Ellison's original script was published in Brain Movies Volume One, by Edgeworks Abbey, in 2011.

During the run of Babylon 5, series creator J. Michael Straczynski often said that Ellison would be writing a sequel to this story, possibly called "Demon in the Dust" or "Demon on the Run", as an episode. However, the proposed sequel episode never appeared. Ellison was a creative consultant on the series and said in a behind-the-scene book about Babylon 5 written during that show's third season:

"I want very much to write this script and Joe very much wants it, and I think it probably will get written during this next season, but one never knows. I don't want to promise because, if you promise, then all of a sudden fans on the Internet start screaming, 'Well, where is it, where is it? Why doesn't he do it, why isn't he doing it? He's late again, he's late again.' And then I have to get cranky, go to their house and nail their heads to a coffee table!"

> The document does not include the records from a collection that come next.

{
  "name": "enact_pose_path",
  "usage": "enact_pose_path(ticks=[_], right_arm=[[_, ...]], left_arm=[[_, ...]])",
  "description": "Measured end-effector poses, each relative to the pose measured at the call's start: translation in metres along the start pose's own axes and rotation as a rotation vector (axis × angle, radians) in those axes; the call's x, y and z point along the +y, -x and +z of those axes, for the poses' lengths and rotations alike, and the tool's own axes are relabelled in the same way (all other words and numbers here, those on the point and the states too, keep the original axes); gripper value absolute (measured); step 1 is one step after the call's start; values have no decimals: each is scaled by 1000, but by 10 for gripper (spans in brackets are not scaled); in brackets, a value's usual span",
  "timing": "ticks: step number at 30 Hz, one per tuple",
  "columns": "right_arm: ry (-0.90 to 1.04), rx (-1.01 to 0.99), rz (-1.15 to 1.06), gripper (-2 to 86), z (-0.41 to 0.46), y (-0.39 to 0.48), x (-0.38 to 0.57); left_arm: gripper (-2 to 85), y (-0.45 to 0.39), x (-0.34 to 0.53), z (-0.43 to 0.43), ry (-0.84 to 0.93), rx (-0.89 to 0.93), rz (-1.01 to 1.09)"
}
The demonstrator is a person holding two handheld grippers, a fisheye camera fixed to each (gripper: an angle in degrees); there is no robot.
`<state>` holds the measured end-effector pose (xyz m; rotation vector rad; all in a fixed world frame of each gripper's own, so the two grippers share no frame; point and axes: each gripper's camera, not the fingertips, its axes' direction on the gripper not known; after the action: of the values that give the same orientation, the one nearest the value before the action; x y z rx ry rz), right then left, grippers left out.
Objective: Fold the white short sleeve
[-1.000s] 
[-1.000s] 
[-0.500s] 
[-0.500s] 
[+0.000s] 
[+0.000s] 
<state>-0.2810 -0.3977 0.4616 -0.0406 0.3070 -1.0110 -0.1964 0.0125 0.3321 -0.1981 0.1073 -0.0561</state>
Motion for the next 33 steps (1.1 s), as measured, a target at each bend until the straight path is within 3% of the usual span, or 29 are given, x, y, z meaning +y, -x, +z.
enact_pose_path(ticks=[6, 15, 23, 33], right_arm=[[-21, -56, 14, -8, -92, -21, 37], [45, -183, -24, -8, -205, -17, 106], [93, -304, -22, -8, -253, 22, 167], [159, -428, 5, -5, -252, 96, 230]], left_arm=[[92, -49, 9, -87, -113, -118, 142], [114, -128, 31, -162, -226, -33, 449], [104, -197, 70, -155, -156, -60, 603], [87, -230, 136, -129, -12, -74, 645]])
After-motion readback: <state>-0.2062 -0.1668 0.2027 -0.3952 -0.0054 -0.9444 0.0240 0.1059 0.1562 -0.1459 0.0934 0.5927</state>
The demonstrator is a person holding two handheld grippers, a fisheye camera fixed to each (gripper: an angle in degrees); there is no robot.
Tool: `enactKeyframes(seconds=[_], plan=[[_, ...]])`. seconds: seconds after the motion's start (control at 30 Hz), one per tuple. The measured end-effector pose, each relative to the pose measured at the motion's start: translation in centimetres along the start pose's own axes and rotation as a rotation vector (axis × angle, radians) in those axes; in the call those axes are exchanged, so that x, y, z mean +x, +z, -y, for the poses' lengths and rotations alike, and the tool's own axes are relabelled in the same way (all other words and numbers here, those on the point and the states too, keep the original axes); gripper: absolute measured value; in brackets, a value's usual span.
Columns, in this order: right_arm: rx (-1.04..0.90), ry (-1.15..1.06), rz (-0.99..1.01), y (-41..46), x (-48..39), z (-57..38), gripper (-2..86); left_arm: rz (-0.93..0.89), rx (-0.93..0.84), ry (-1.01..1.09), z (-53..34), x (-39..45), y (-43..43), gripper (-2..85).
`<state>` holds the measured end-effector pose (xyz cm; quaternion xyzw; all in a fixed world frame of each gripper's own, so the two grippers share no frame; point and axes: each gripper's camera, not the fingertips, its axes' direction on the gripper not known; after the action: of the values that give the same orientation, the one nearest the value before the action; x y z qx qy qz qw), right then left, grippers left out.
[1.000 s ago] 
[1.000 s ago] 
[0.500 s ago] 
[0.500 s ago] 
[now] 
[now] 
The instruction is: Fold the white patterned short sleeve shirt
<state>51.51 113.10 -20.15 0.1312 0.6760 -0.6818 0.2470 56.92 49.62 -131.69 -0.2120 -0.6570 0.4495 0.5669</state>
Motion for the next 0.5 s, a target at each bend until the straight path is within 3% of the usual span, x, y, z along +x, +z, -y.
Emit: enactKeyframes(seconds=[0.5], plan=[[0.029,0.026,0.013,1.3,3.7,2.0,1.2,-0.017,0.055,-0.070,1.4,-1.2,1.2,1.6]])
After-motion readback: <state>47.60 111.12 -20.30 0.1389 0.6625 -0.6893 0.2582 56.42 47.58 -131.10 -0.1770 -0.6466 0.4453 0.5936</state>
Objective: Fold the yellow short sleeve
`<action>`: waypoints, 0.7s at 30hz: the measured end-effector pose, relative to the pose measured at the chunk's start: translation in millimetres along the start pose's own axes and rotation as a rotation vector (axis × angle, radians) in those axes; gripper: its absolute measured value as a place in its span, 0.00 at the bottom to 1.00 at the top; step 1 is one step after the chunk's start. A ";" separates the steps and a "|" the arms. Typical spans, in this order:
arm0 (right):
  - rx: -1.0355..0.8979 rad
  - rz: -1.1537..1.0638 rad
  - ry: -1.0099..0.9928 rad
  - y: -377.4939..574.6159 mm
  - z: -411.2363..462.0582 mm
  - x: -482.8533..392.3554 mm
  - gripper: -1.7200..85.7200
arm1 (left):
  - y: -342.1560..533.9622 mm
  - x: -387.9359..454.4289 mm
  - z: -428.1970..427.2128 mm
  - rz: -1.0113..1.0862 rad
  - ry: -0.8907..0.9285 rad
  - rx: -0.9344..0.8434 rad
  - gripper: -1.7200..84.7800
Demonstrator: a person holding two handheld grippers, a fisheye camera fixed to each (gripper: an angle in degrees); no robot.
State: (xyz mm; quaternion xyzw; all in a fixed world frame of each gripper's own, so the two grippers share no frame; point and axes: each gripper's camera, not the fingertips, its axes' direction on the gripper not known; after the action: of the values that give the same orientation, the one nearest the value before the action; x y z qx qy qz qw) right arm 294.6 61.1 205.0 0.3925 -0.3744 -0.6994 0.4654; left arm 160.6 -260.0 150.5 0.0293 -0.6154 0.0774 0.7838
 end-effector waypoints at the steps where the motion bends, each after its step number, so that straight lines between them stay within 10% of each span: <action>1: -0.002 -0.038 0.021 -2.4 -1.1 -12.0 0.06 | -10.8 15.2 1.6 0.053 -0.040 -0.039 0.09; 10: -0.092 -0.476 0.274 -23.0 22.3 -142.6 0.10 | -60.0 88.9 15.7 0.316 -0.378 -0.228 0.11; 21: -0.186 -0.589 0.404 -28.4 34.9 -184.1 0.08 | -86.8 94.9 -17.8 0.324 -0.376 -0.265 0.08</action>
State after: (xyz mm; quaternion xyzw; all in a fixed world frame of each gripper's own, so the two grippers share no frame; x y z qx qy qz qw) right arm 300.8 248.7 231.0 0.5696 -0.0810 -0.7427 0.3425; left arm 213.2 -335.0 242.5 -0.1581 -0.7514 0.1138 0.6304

In addition to "Demon With A Glass Hand", Ellison wrote other stories set against the backdrop of the "Earth–Kyba War." He adapted five of these — "Run For the Stars", "Life Hutch", "The Untouchable Adolescents", "Trojan Hearse", and "Sleeping Dogs" — into the graphic novel Night and the Enemy (1987), illustrated by Ken Steacy. "Life Hutch" would later be subsequently adapted (by Philip Gelatt) into an episode of the Netflix adult animated anthology series Love, Death & Robots. Also, Ellison's short story "The Human Operators" — which he co-wrote with A. E. van Vogt and which was later adapted into the eponymous episode of the new Outer Limits — is set in the same universe as this story; that story's Starfighter-series of military spacecraft were originally built for the Earth–Kyba war.

== Sampling ==
The music group Cabaret Voltaire sampled bits of dialogue from "Demon with a Glass Hand" for several songs:
- "Stay Out of It" from The Voice of America (1980): "the third part of your brain ... you know where it is?", "don't kill me please please" and "and my hand...my hand...told me what to do".
- "Yashar" from 2x45 (1982): "There's 70 billion people of Earth, where are they hiding?"
- "Soul Vine (70 Billion People)" from Plasticity (1992).
- "Soulenoid (Scream at the Right Time)" from Plasticity (1992).

== UK broadcast ==
This episode was first transmitted in the United Kingdom on BBC Two on Friday, 28 March 1980. Although the first season had been screened in the UK in 1964 by Granada TV, and a few other ITV regions (Associated-Rediffusion, ATV, TWW, STV), it wasn't until the BBC transmitted all 49 episodes, in two seasons between 28 March 1980 and 17 July 1981, that the second-season episodes were first seen in the UK. The BBC chose "Demon with a Glass Hand" as the first episode to be broadcast; none of the episodes in 1980–1981 were screened in series order, and second-season episodes were mixed in with first-season episodes. This was also its last UK terrestrial television broadcast until being shown on Talking Pictures TV in September 2022.

== Feature film ==
The episode was announced to be adapted as a motion picture in June 2014.

== Inaccuracies ==
The opening and closing narration are wrong about the legendary, partially divine ruler of Uruk King Gilgamesh, insofar that he did not achieve immortality or a life lasting many centuries or millennia in the Epic of Gilgamesh. He is, however, said to have lived 126 years. Uta-napišti (Akkadian) or Ziusudra (Sumerian), the Mesopotamian hero of the Flood myth whom Gilgamesh seeks out on his journey to learn his secret, is the one who has attained immortality.